Hargeisa Provincial Museum
- Established: 1977
- Dissolved: 1988
- Location: Hargeisa, Somaliland
- Coordinates: 9°33′43″N 44°04′21″E﻿ / ﻿9.561944°N 44.0725°E

= Hargeisa Provincial Museum =

Museum in Hargeisa, Somaliland

The Hargeisa Provincial Museum (HPM) was established in 1977 in Hargeisa, situated in the Maroodi Jeex region in Somaliland. It was the first museum to be established in the country since independence in 1960.

==Establishment==
In the mid-1970s, a strong cultural movement arose in Hargeisa. This movement was the driving force behind the establishment of the museum. The museum was a part of a cultural center in the city that consisted of a theater, a library and a provincial museum. The building consisted of two concentric rings with a meeting area and temporary exhibit room. The circular building in the center was inspired by the "mundul" which is a traditional hut used by Somali farmers.

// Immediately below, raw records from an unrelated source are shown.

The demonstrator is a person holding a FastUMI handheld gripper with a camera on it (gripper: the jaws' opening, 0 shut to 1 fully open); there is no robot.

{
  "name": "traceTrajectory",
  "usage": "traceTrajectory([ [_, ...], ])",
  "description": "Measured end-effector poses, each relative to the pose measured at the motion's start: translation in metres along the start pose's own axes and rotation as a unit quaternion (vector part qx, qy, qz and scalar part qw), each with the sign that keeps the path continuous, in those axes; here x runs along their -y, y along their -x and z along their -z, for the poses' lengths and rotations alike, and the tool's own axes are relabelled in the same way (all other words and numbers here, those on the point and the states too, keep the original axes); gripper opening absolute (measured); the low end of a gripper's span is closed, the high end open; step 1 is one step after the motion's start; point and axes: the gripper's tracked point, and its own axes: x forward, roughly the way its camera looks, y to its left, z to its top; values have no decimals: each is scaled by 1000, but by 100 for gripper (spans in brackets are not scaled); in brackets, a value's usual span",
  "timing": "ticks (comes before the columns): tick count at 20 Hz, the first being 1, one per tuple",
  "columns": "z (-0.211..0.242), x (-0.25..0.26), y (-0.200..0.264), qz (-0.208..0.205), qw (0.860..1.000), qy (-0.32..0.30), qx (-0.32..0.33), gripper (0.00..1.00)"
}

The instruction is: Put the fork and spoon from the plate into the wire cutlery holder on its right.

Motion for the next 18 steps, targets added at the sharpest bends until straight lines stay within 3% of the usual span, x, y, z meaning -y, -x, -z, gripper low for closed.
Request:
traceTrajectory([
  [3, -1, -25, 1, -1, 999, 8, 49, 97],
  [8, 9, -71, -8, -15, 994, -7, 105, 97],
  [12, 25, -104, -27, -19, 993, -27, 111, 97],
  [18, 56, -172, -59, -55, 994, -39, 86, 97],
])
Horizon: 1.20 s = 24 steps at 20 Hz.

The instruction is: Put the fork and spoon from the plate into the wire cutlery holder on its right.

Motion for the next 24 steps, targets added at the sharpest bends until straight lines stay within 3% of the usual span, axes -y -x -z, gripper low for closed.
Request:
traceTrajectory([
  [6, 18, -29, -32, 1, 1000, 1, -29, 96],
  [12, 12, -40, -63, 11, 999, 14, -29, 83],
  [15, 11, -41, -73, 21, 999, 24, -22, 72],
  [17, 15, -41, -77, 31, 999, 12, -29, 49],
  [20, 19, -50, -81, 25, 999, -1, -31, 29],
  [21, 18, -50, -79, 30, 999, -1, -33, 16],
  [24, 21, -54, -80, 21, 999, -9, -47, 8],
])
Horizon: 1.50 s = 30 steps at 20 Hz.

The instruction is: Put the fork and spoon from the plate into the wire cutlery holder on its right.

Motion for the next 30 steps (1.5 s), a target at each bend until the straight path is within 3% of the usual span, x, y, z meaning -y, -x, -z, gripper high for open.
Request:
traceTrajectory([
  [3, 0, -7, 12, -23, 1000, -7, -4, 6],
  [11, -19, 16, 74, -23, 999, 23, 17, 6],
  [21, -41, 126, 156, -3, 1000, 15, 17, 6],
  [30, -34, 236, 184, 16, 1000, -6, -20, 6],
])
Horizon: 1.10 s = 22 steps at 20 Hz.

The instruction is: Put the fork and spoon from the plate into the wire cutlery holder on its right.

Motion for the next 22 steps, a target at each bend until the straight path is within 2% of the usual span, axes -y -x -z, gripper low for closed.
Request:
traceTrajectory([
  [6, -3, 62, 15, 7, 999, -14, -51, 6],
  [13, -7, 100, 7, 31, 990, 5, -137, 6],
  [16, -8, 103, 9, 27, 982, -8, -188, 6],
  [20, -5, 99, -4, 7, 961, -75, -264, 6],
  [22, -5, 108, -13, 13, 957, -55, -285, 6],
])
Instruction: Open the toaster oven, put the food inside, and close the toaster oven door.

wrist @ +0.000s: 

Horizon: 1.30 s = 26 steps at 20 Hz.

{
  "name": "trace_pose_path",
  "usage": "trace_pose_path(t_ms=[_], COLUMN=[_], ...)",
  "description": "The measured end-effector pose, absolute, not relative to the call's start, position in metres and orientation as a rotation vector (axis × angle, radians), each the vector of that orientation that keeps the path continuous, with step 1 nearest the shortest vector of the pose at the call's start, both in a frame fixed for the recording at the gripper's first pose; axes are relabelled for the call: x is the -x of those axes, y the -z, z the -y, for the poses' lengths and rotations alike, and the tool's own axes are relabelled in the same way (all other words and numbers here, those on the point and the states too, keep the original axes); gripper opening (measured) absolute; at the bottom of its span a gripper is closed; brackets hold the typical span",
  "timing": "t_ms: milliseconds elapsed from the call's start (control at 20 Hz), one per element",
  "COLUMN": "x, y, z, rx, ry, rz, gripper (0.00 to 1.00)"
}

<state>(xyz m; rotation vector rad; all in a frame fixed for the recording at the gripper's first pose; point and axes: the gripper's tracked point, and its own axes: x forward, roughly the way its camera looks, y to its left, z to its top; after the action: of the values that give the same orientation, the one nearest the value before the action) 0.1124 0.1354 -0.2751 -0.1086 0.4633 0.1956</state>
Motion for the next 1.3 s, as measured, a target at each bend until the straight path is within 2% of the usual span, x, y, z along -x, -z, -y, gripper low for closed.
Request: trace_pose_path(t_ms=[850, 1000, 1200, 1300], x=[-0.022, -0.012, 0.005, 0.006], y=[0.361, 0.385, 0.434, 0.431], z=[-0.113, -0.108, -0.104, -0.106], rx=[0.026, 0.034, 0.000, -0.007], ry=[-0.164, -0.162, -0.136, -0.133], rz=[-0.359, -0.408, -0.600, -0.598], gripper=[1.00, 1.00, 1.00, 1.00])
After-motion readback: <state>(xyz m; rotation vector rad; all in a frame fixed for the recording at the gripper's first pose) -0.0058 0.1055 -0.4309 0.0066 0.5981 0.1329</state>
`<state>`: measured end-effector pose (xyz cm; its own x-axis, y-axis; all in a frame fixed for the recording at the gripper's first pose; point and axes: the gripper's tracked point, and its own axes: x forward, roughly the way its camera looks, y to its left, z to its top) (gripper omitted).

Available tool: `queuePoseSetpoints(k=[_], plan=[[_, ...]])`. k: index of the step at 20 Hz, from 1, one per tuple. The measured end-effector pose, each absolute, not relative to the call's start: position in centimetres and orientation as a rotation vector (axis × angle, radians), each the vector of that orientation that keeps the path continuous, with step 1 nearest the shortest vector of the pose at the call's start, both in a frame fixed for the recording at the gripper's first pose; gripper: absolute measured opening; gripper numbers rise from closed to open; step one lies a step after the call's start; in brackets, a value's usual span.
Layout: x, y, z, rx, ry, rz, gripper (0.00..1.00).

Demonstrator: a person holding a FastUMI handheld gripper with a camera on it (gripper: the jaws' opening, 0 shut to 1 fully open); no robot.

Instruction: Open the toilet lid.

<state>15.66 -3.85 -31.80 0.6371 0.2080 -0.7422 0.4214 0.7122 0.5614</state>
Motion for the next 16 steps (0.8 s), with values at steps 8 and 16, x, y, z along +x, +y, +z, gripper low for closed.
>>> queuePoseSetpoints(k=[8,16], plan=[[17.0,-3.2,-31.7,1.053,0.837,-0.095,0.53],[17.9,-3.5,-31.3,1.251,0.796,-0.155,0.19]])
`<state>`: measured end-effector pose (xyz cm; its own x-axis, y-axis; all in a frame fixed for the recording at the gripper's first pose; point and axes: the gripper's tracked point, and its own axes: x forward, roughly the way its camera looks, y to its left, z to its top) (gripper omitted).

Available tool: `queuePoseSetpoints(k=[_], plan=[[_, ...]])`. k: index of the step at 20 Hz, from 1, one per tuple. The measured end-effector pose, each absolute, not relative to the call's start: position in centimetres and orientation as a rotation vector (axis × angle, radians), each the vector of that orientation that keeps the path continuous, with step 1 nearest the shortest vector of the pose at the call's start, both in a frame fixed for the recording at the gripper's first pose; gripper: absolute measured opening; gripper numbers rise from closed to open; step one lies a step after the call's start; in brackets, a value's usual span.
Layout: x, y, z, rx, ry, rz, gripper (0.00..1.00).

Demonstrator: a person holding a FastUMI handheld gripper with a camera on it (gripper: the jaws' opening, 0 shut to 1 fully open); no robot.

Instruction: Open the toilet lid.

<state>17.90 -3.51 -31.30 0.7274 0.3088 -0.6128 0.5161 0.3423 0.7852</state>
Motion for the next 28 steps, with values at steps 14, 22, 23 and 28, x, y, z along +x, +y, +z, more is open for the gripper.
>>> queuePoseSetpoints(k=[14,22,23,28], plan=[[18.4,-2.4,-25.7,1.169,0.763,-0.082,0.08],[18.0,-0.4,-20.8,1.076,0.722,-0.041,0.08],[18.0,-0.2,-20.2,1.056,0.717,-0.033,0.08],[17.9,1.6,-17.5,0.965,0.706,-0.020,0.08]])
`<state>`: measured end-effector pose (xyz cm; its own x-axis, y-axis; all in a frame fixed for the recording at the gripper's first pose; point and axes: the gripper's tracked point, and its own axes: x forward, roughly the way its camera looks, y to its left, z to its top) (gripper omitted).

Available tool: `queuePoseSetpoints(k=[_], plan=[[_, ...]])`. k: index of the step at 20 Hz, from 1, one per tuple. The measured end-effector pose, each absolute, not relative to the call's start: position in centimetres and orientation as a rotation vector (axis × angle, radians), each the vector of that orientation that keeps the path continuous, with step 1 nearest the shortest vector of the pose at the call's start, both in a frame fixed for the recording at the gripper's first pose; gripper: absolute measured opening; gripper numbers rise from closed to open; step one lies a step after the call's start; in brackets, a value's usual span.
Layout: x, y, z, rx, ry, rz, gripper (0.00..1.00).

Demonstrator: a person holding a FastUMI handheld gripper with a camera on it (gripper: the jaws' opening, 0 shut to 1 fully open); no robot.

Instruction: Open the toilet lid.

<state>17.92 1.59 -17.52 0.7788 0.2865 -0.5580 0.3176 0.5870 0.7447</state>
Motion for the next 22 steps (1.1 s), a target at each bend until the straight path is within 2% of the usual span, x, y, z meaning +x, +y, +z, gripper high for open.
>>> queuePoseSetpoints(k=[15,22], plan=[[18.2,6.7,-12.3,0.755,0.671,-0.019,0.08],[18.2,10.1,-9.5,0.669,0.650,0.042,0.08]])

The museum was 650 m^{2} large and was designed and built by a local contractor, Osman Dahir Adan.

==Collection==
When the museum was opened in 1977, it had an ethnographic exhibition, most of the parts for which had been donated by the residents of Hargeisa. The items where displayed in two 20 meters long cabinets without any glass, one in each of the halls. There were only two attendants, the gardener and a cleaning woman and both the collection and building soon started to deteriorate. Renovating was started in 1981. The two large showcases where dismantled and 23 smaller cases with glass were built. Netting was installed in front of the windows, the building repainted and the collection was cleaned. Original it had been around 4,000 items on display. However, the new exhibition was reduced to around 1.400 items, with the rest was put into storage. A special display was made for firearms used by Sayyid Mohammed Abdullah Hassan and his men between 1901 and 1921.

==Destruction==
The museum was completely destroyed due to the Isaaq genocide in 1988.

==Reconstruction==
Reconstruction is taking place on the building and is set to be completed in 2012.